**HOW TO COMPLETE THIS TASK**
Pictures excluded, copy every record that follows exactly as it appears.

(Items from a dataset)
-*-

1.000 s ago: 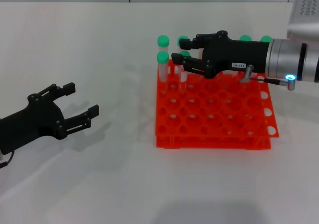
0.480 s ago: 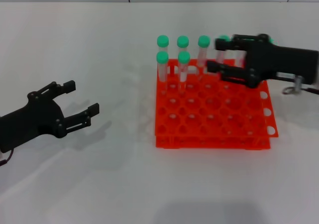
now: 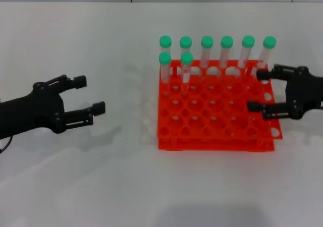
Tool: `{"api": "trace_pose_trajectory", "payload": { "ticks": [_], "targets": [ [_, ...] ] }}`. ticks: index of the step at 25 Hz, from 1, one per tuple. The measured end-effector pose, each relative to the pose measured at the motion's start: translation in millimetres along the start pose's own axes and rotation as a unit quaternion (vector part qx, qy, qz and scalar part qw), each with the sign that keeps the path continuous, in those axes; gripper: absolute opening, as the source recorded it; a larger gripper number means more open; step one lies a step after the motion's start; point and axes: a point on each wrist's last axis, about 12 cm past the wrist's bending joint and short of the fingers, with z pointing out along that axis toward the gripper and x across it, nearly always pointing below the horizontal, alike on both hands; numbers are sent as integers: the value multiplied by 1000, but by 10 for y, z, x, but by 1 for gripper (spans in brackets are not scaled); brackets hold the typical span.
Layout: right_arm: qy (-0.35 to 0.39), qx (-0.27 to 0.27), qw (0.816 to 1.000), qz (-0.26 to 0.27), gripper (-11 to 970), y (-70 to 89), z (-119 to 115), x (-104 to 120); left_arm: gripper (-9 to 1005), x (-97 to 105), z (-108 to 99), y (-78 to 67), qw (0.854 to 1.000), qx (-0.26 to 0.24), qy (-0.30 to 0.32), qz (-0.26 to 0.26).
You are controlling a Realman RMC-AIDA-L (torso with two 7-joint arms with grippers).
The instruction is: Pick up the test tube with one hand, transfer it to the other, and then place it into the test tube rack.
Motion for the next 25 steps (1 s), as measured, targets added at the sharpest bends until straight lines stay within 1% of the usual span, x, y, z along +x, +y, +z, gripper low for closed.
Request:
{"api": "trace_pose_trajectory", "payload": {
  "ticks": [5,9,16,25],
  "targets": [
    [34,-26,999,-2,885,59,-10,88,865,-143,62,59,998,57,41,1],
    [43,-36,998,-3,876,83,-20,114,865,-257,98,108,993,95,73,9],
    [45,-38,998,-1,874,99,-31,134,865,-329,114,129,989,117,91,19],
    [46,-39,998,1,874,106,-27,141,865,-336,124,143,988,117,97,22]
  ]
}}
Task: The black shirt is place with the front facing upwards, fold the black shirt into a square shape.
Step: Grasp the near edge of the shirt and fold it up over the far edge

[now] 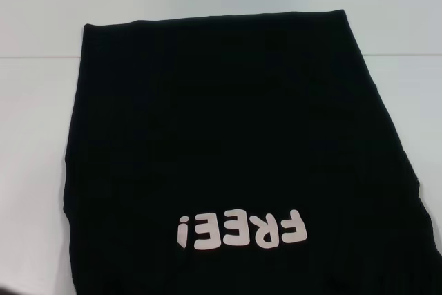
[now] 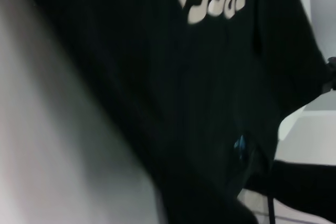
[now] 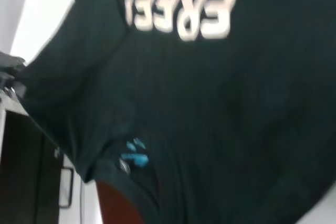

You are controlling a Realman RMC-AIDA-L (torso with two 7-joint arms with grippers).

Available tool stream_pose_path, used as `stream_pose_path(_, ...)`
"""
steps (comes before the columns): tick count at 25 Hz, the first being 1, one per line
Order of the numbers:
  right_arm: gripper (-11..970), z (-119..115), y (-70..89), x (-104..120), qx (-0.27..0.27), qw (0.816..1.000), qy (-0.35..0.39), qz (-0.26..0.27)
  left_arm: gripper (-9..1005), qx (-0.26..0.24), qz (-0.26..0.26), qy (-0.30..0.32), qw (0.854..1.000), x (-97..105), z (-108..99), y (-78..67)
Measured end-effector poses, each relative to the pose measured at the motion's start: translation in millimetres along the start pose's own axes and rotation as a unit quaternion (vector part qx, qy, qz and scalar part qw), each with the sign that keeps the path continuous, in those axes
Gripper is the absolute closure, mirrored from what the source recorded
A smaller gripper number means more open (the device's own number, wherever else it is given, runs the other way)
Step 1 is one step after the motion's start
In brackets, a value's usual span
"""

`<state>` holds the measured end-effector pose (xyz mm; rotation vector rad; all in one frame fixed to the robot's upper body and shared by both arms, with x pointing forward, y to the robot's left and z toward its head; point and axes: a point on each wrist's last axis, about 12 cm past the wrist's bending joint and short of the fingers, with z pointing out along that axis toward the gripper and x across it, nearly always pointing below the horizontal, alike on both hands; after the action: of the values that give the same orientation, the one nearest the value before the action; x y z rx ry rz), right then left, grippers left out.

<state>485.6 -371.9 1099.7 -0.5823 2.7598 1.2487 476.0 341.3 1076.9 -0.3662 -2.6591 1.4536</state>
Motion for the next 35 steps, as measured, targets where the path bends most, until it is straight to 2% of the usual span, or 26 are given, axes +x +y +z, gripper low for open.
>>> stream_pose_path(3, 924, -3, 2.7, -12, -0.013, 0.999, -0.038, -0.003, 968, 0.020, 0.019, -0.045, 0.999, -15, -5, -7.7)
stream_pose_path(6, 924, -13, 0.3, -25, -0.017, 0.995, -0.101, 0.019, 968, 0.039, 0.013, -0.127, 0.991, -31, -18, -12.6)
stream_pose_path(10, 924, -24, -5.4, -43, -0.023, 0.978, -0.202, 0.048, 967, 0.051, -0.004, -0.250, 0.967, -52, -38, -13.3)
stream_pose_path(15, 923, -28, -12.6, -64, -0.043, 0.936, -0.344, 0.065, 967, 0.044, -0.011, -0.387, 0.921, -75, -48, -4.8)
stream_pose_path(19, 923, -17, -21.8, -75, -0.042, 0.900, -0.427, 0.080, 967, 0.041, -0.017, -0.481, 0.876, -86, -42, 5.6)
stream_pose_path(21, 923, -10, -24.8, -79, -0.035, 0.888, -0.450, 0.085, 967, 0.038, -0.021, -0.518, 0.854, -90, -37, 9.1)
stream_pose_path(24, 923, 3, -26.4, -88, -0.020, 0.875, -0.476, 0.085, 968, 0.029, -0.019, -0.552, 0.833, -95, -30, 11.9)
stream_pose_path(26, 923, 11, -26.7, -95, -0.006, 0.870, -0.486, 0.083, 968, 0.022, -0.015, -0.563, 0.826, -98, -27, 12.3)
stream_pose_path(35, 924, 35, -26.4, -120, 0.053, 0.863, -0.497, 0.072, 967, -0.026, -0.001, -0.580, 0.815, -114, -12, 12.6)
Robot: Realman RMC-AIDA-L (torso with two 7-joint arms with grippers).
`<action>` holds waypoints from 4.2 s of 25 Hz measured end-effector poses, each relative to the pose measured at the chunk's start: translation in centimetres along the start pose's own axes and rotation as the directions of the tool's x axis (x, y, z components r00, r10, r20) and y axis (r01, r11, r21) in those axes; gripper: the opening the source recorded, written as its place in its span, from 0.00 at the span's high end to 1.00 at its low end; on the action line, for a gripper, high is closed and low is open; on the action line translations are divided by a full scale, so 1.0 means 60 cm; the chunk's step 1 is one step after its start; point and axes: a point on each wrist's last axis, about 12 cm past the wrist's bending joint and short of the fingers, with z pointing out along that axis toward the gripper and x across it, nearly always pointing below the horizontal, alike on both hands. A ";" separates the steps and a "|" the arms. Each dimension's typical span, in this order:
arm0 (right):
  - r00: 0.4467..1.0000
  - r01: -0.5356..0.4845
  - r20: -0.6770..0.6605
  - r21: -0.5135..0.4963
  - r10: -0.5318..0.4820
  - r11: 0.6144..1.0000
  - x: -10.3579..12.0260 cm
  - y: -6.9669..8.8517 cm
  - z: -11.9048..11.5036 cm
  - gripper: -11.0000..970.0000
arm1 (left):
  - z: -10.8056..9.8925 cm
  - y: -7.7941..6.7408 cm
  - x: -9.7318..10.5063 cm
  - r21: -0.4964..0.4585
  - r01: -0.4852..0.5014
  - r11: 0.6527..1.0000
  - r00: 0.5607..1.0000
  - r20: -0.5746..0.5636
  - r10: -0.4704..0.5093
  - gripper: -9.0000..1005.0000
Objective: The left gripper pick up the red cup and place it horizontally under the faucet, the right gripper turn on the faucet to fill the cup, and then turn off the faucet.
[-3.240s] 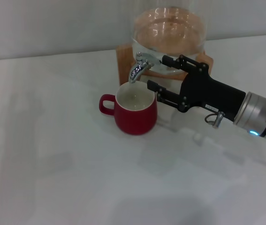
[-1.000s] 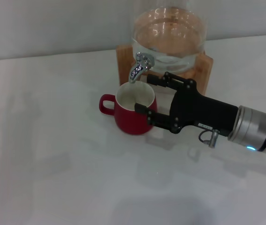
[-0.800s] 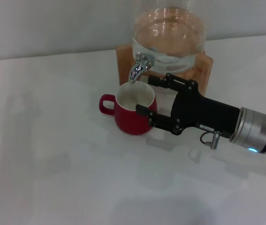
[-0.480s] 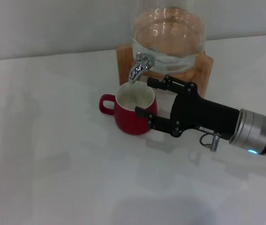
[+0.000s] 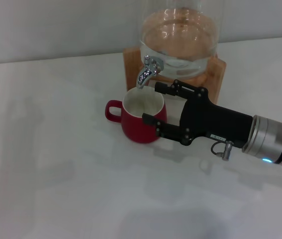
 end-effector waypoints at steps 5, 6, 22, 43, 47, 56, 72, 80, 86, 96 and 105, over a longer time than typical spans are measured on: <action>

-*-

**WRITTEN SOLUTION**
1.000 s ago: 
0.480 s ago: 
now: 
Tool: `{"api": "trace_pose_trajectory", "payload": { "ticks": [_], "targets": [ [_, ...] ] }}`. ticks: index of the step at 25 Hz, from 1, one per tuple. The measured end-effector pose, each relative to the pose measured at the motion's start: translation in millimetres along the start pose's own axes and rotation as a unit quaternion (vector part qx, qy, qz and scalar part qw), each with the sign that keeps the path continuous, in those axes; gripper: absolute opening, as the source recorded it; a larger gripper number means more open; step one lies a step after the motion's start; point and axes: a point on each wrist's last axis, about 12 cm past the wrist's bending joint and short of the fingers, with z pointing out along that axis toward the gripper and x across it, nearly always pointing below the horizontal, alike on both hands; numbers are sent as integers: the value multiplied by 1000, but by 10 for y, z, x, but by 1 for gripper (spans in brackets are not scaled); brackets hold the typical span.
Layout: right_arm: qy (-0.35 to 0.39), qx (-0.27 to 0.27), qw (0.816 to 1.000), qz (-0.26 to 0.27), gripper (-11 to 970), y (-70 to 89), z (-119 to 115), x (-104 to 120); left_arm: gripper (-9 to 1005), x (-97 to 105), z (-108 to 99), y (-78 to 67), qw (0.854 to 1.000), qx (-0.26 to 0.24), qy (-0.30 to 0.32), qz (-0.26 to 0.26).
You are controlling a Realman RMC-AIDA-L (torso with two 7-joint arms with grippers).
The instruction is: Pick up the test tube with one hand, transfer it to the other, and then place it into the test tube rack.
Motion for the next 25 steps (1 s), as measured, targets added at the sharpest bends until straight lines stay within 1% of the usual span, x, y, z along +x, +y, +z, gripper low for closed.
Request:
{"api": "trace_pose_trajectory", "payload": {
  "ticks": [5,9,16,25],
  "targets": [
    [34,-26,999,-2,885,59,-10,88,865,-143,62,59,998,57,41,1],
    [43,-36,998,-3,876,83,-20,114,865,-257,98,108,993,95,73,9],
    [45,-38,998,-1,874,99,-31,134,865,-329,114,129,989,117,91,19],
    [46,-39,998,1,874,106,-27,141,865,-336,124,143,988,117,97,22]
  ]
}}
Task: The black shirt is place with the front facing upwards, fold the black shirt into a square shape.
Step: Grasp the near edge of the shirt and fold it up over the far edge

[now] 
[now] 
[now] 

You are controlling a Realman RMC-AIDA-L (torso with two 7-joint arms with grippers).

Available tool stream_pose_path, used as `stream_pose_path(_, ...)`
"""
steps (comes before the columns): tick count at 25 Hz, the first being 1, one per line
Order of the numbers:
  right_arm: gripper (-11..970), z (-119..115), y (-70..89), x (-104..120), qx (-0.27..0.27), qw (0.816..1.000), qy (-0.35..0.39), qz (-0.26..0.27)
  left_arm: gripper (-9..1005), qx (-0.26..0.24), qz (-0.26..0.26), qy (-0.30..0.32), qw (0.854..1.000), x (-97..105), z (-108..99), y (-78..67)
Measured end-effector poses, each relative to the pose measured at the motion's start: translation in millimetres along the start pose's own axes and rotation as a unit quaternion (vector part qx, qy, qz and scalar part qw), each with the sign that keeps the path continuous, in those axes
Gripper is the absolute closure, mirrored from what the source recorded
A smaller gripper number means more open (the device's own number, wherever else it is given, runs the other way)
Step 1 is one step after the motion's start
In brackets, a value's usual span
"""

`<state>` holds the measured end-effector pose (xyz mm; rotation vector rad; all in one frame fixed to the robot's upper body and shared by both arms, with x pointing forward, y to the robot's left and z toward its head; point and axes: a point on each wrist's last axis, about 12 cm past the wrist's bending joint and short of the fingers, with z pointing out along that axis toward the gripper and x across it, nearly always pointing below the horizontal, alike on both hands; after the action: of the values that give the same orientation, the one nearest the value before the action; x y z rx ry rz), right then left, grippers left out.

<state>485.6 -371.9 1099.7 -0.5823 2.7598 1.2487 476.0 341.3 1076.9 -0.3662 -2.6591 1.4536</state>
Motion for the next 35 steps, as measured, targets where the path bends most, until it is straight to 2% of the usual span, or 26 are given, axes +x +y +z, gripper low for open.
>>> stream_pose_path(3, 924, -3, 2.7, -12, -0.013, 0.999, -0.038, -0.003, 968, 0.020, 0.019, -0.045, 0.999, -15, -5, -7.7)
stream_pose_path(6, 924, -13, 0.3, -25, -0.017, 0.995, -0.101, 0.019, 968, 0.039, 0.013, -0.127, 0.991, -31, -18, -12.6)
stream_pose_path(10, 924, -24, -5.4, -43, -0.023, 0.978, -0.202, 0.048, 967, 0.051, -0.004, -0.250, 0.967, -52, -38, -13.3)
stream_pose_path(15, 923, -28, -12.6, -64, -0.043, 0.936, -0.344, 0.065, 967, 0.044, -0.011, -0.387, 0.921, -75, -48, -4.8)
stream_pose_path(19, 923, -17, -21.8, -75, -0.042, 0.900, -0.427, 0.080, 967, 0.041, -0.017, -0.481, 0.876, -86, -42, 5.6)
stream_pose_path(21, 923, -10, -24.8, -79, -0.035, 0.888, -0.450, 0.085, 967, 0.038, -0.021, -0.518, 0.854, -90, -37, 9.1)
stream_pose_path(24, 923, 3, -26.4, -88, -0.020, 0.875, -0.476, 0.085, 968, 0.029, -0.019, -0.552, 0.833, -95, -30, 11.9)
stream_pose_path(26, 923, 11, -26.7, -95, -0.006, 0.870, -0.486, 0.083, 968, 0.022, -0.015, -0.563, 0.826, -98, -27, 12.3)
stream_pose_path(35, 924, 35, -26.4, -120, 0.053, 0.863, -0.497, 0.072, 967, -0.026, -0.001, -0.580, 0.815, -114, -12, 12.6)
Robot: Realman RMC-AIDA-L (torso with two 7-joint arms with grippers).
`<action>` holds waypoints from 4.2 s of 25 Hz measured end-effector poses, each relative to the pose measured at the chunk's start: translation in centimetres along the start pose's own axes and rotation as the directions of the tool's x axis (x, y, z components r00, r10, r20) and y axis (r01, r11, r21) in those axes; gripper: the opening the source recorded, written as its place in its span, from 0.00 at the span's high end to 1.00 at its low end; on the action line, for a gripper, high is closed and low is open; on the action line translations are divided by a full scale, so 1.0 means 60 cm; the chunk's step 1 is one step after its start; point and axes: a point on each wrist's last axis, about 12 cm past the wrist's bending joint and short of the fingers, with z pointing out along that axis toward the gripper and x across it, nearly always pointing below the horizontal, alike on both hands. A ";" separates the steps and a "|" the arms. Each dimension's typical span, in this order:
arm0 (right):
  - r00: 0.4467..1.0000
  - r01: -0.5356..0.4845
  - r20: -0.6770..0.6605
  - r21: -0.5135..0.4963
  - r10: -0.5318..0.4820
  - r11: 0.6144..1.0000
  - x: -10.3579..12.0260 cm
  - y: -6.9669..8.8517 cm
  - z: -11.9048..11.5036 cm
  - gripper: -11.0000..970.0000
arm1 (left):
  - z: -10.8056..9.8925 cm
  - y: -7.7941..6.7408 cm
  - x: -9.7318..10.5063 cm
  - r21: -0.4964..0.4585
  - r01: -0.4852..0.5014
  - r11: 0.6527..1.0000
  - r00: 0.5607..1.0000
  - r20: -0.5746..0.5636
  - r10: -0.4704..0.5093
  - gripper: -9.0000..1005.0000
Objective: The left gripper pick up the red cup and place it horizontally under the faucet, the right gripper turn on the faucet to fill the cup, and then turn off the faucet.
[-3.240s] 
[-1.000s] 
[-0.800s] 
[-0.480s] 
[+0.000s] 
 end-effector waypoints at steps 5, 6, 22, 43, 47, 56, 72, 80, 86, 96 and 105, over a longer time than typical spans are measured on: <action>

Nothing remains to be added to the response.